Machado de Assis é o maior escritor brasileiro de todos os tempos. E um dos maiores da literatura em língua portuguesa. Sua obra presta-se a análises as mais diversas, de todos os ângulos, inclusive, claro, a psicanalítica. Reli alguns trabalhos nessa área ao analisar uma crítica saída na semana passada a respeito da versão francesa do meu romance Menino oculto (L'Enfant Caché). O tradutor, no seu prefácio, escreve: "La question est bien de savoir si Aimoré, le personnage, raconte la vérité ou s'il délire sans cesse."* E o narrador de Brás Cubas?
Os poetas bebem de fontes ainda não acessíveis à ciência. Freud remete à noção de conhecimento, saber e verdade transmitidos pela poesia. Verdade, conhecimento e liberdade. No romance Gradiva – uma fantasia pompeiana de Wilhelm Jensen, o jovem arqueólogo associa a imagem da jovem em alto-relevo (nomeada Gradiva) descoberta nas ruínas de Pompeia a Zoé Bertgang, sua namoradinha de infância. Freud, ao analisar a obra (estudo seminal na área da psicanálise) esclarece como a associação Gradiva/ Zoé ressuscita a infância e liberta desejos reprimidos do jovem pesquisador. E o cura de enfermidades que a medicina não conseguira até então curar. O nosso personagem Brás Cubas, do Machado, ao optar por contar a sua história de vida pelo fim - "Algum tempo hesitei abrir estas memórias pelo princípio ou pelo fim, isto é, se poria em primeiro lugar o meu nascimento ou minha morte.” - não ressuscita, na verdade, lembranças da infância e desejos recalcados enfim libertos? Descer à cova, o corpo desvelado e exposto à visitação de quem quiser (só vieram 11 pessoas!) não relembra a nostalgia da nudez infantil que ainda não desperta reações de vergonha? Afastar o "início" não é trazê-lo inconscientemente à atualidade para, só então, conseguir contar a sua vida mais objetivamente e libertar-se de um peso? Ou, como analisa Sarah Kofman, a nudez do rei no conto de Andersen ou de Ulisses, da Odisseia, diante de Nausicaa, não revela, com essa nudez ingênua, o desejo imperioso de alterar os limites traçados pela moral?
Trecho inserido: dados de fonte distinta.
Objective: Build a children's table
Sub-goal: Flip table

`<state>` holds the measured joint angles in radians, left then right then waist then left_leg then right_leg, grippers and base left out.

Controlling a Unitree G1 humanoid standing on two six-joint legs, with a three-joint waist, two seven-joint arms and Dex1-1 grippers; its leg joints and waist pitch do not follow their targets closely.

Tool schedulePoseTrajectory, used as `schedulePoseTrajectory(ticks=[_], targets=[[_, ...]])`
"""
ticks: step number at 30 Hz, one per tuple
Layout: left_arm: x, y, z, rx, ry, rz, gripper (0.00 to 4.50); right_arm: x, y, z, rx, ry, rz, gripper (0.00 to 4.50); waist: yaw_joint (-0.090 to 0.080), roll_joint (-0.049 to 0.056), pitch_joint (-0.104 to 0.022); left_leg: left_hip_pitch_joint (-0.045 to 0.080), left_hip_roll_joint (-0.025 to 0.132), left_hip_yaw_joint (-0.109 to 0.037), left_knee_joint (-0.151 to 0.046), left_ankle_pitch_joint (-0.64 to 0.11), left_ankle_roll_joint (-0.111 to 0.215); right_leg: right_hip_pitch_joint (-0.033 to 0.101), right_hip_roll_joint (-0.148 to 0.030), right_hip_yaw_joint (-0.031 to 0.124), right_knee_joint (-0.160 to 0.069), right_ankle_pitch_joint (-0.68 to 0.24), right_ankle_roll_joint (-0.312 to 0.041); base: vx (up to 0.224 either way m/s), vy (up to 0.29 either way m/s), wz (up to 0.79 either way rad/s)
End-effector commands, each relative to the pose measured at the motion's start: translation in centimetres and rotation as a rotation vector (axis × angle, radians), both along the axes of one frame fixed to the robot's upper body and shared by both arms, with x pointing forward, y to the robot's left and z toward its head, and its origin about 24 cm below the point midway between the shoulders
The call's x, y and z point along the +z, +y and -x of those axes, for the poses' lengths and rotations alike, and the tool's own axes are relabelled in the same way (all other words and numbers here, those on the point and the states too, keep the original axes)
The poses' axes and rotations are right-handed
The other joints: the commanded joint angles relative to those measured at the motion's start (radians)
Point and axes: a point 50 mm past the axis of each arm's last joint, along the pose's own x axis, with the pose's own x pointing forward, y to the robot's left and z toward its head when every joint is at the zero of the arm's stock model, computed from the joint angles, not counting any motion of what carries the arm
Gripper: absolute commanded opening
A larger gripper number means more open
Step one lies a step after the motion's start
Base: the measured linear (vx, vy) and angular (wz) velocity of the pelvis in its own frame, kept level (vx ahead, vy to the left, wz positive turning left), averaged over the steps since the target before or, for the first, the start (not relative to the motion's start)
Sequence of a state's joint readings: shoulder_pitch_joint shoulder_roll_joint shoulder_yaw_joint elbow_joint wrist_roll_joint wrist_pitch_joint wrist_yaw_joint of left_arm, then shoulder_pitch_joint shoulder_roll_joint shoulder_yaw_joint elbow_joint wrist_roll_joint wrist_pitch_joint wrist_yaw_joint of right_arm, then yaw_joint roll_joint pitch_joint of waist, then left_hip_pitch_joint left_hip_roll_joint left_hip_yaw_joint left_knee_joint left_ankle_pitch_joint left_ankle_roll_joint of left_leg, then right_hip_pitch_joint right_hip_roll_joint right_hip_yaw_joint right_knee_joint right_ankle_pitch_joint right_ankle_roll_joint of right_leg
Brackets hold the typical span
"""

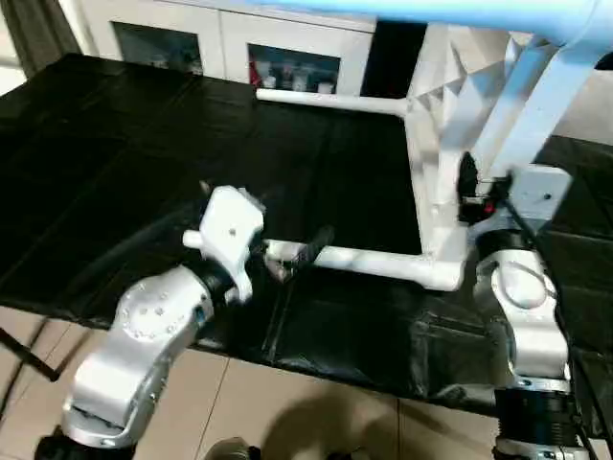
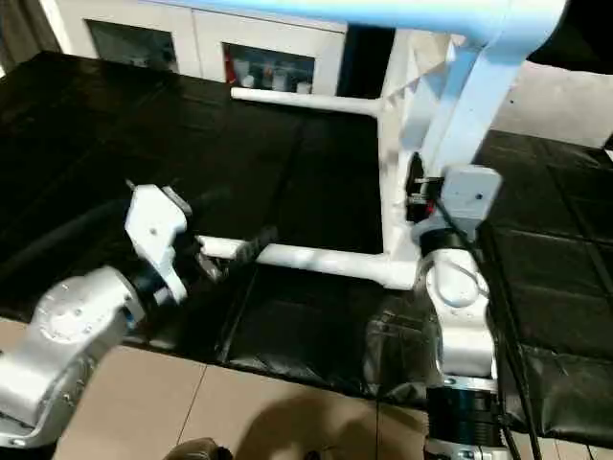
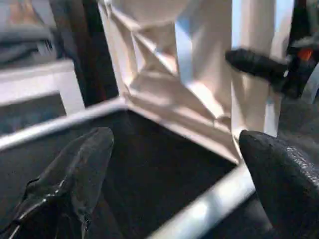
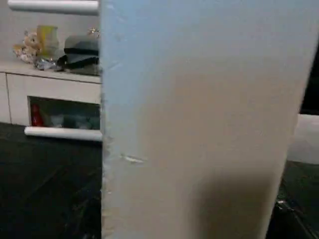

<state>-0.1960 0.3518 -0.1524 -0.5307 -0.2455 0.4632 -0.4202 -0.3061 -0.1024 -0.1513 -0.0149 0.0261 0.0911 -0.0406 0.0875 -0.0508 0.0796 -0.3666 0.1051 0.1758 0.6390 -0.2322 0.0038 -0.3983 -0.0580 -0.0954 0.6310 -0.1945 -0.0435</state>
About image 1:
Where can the grey curtain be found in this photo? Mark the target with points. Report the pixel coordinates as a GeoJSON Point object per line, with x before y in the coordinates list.
{"type": "Point", "coordinates": [38, 29]}

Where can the black stand leg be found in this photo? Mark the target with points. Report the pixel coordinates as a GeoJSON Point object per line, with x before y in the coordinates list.
{"type": "Point", "coordinates": [29, 354]}

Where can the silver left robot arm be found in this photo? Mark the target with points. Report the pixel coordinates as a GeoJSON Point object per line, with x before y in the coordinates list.
{"type": "Point", "coordinates": [139, 335]}

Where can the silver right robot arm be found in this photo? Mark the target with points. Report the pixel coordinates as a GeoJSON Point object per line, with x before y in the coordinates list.
{"type": "Point", "coordinates": [527, 311]}

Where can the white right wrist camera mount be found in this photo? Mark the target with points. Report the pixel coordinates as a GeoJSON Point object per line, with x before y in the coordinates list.
{"type": "Point", "coordinates": [541, 191]}

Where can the white plastic table leg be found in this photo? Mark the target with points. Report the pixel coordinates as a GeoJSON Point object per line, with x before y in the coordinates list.
{"type": "Point", "coordinates": [325, 99]}
{"type": "Point", "coordinates": [383, 263]}
{"type": "Point", "coordinates": [431, 12]}

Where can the white plastic table top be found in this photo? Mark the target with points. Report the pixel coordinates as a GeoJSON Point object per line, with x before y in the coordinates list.
{"type": "Point", "coordinates": [440, 191]}

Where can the white cabinet with glass doors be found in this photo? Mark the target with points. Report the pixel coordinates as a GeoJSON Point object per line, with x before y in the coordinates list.
{"type": "Point", "coordinates": [215, 29]}

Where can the black cabinet with yellow label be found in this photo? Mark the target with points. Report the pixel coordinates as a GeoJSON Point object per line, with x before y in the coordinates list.
{"type": "Point", "coordinates": [392, 57]}
Como Machado sabia tudo, fica a indagação.


* "A questão é saber se Aimoré, o personagem, diz a verdade ou se ele está constantemente delirando."


Godofredo de Oliveira Neto é autor dos romances O Bruxo do Contestado (1996), Menino oculto (2005), Marcelino (Imago) (2008), Amores exilados (2011), A Ficcionista (2013) e Grito (2016), entre outros. Ele também professor Titular de Literatura Brasileira da Universidade Federal do Rio de Janeiro - UFRJ.


Outras obras : 
Faina de Jurema (1981)
O nome e o verbo na construção de São Bernardo (1988)
A ficção na realidade em São Bernardo (1990)
Pedaço de Santo (1997)
Oleg e os clones (1999)
Marcelino Nanmbrá: o Manumisso (2000)
Ana e a margem do rio: confissões de uma jovem Nauá (2002)
Menino oculto (2005)
Libertinagem & estrela da manhã (2006)
Crus e Sousa: o poeta alforriado (2010)
Secchin : uma vida em letras (2013)
Ilusão e mentira : as histórias de Adamastor e de Lalinha (2014)
Falando com estranhos: o estrangeiro e a literatura brasileira (2016)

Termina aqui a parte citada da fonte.